Filter the entries down to the lines holding "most", then copy those lines.

++++++++

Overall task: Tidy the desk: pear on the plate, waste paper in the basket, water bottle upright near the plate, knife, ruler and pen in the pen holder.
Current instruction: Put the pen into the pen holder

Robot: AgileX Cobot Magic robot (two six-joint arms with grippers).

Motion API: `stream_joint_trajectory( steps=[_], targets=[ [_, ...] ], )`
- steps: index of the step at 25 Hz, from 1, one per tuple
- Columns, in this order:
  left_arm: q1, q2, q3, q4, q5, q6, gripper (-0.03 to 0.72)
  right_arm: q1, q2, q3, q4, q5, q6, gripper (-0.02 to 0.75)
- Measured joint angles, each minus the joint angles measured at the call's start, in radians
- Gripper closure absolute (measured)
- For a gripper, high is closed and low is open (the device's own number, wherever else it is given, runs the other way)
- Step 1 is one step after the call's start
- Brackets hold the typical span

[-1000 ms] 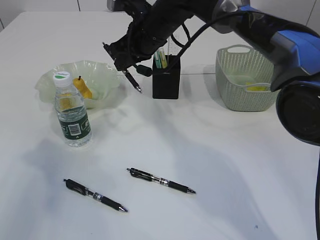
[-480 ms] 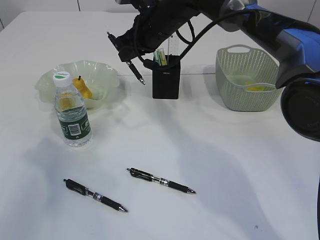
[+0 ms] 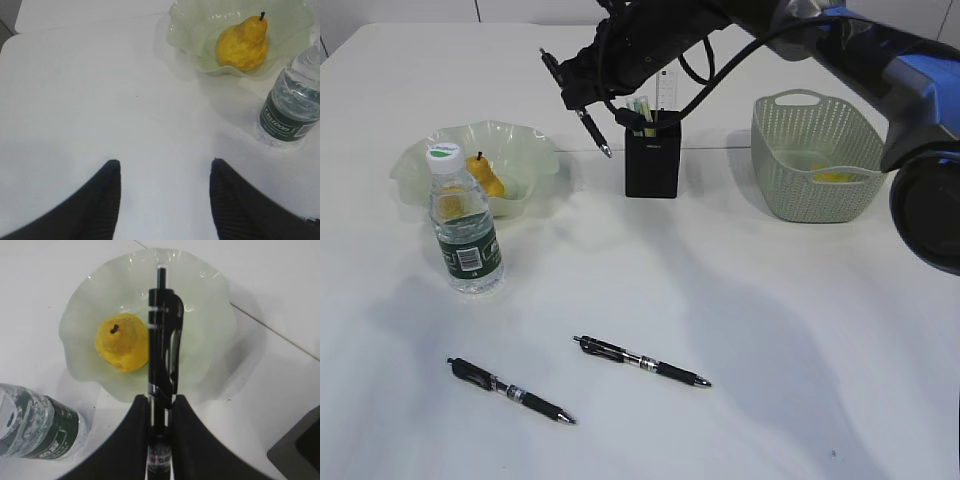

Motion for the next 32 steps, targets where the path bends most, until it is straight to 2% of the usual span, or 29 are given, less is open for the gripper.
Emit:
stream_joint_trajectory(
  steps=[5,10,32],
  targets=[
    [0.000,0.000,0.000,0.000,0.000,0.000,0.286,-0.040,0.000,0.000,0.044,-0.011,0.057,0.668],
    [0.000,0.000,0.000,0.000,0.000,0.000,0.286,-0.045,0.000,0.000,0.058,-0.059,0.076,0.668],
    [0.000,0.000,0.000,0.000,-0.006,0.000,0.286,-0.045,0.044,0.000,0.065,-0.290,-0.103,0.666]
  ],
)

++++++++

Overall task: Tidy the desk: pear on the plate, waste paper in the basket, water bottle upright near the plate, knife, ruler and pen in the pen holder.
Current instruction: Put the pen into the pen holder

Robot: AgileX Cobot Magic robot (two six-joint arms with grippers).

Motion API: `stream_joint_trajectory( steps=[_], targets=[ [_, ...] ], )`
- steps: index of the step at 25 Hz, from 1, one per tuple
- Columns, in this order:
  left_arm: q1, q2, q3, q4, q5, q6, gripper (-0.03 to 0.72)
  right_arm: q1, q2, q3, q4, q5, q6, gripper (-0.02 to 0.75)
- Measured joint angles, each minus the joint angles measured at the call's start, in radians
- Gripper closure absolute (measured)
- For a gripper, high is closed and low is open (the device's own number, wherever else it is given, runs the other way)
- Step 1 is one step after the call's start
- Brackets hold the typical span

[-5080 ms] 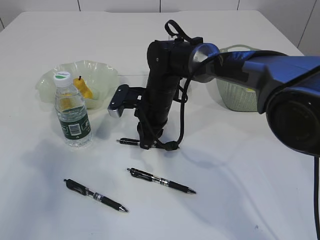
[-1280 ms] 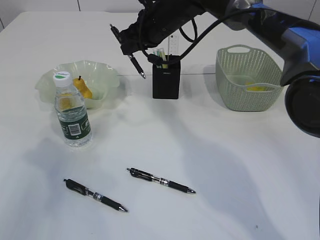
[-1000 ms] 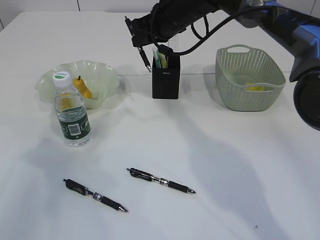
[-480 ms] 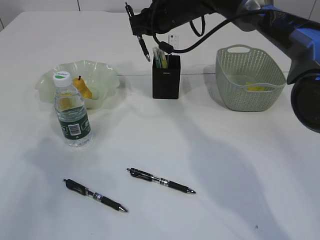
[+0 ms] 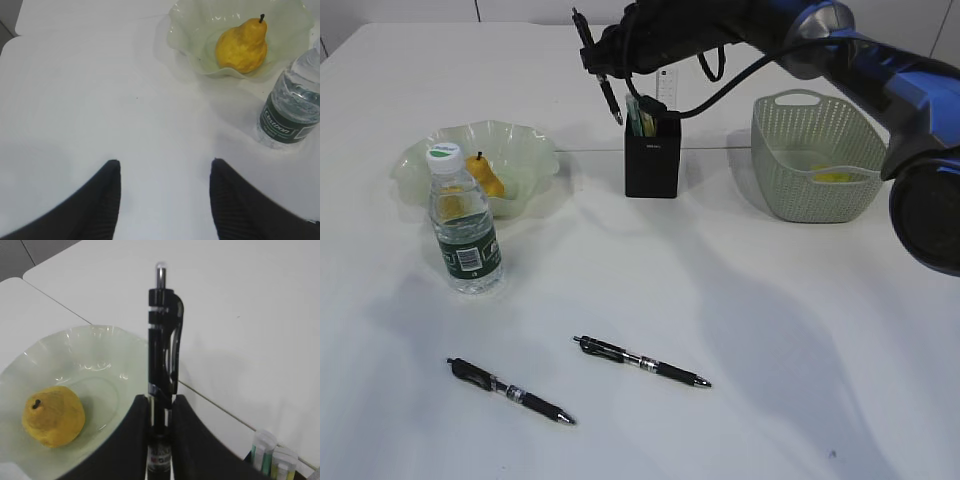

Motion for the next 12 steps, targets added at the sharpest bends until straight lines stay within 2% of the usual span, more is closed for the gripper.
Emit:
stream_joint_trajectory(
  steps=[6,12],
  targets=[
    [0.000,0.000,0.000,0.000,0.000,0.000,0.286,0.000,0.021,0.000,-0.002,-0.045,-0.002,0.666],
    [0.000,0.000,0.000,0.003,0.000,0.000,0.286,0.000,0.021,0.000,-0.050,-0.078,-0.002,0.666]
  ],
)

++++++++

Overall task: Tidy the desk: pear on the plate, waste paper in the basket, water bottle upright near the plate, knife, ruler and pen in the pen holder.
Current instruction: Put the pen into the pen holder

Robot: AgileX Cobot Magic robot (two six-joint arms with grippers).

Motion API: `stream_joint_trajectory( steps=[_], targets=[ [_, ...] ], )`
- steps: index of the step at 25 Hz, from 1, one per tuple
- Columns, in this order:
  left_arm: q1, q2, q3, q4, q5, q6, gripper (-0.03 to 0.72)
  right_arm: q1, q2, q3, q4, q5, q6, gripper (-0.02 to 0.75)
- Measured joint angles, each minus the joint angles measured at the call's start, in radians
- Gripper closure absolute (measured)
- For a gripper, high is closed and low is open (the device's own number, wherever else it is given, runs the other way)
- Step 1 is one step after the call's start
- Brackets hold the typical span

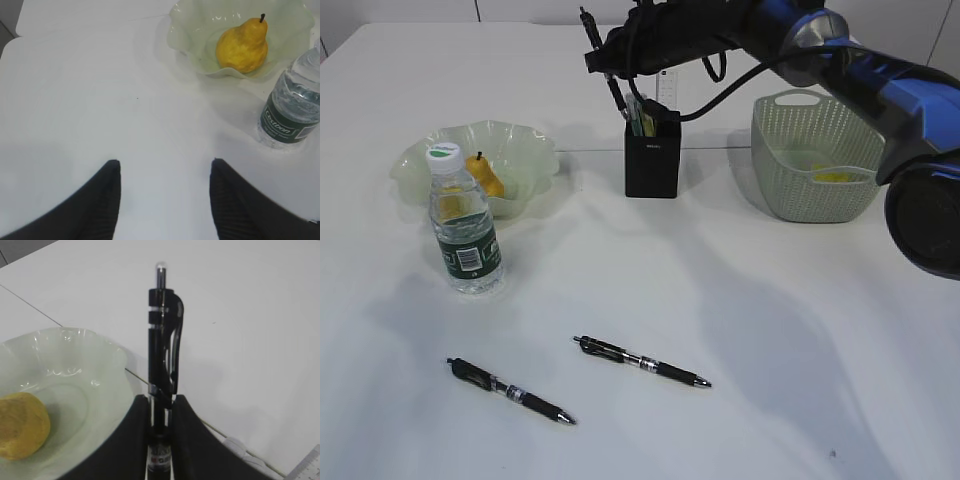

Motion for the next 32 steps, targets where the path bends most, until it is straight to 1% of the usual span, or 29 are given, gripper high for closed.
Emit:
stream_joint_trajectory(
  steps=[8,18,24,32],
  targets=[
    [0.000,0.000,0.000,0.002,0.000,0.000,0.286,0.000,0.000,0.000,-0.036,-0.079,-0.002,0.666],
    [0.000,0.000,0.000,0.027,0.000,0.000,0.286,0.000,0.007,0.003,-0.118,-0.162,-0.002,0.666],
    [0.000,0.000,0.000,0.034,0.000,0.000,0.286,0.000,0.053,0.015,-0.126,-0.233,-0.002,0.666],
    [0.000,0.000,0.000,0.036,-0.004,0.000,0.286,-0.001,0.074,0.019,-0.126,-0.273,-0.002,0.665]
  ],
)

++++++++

Exercise response
Motion for the next 32 steps, targets where the path bends most, until it is straight to 2% of the usual span, or 29 are given, less is open for the gripper.
Motion for the next 32 steps, targets where the path bends most, until it is straight to 1% of the usual span, or 29 are given, gripper high for closed.

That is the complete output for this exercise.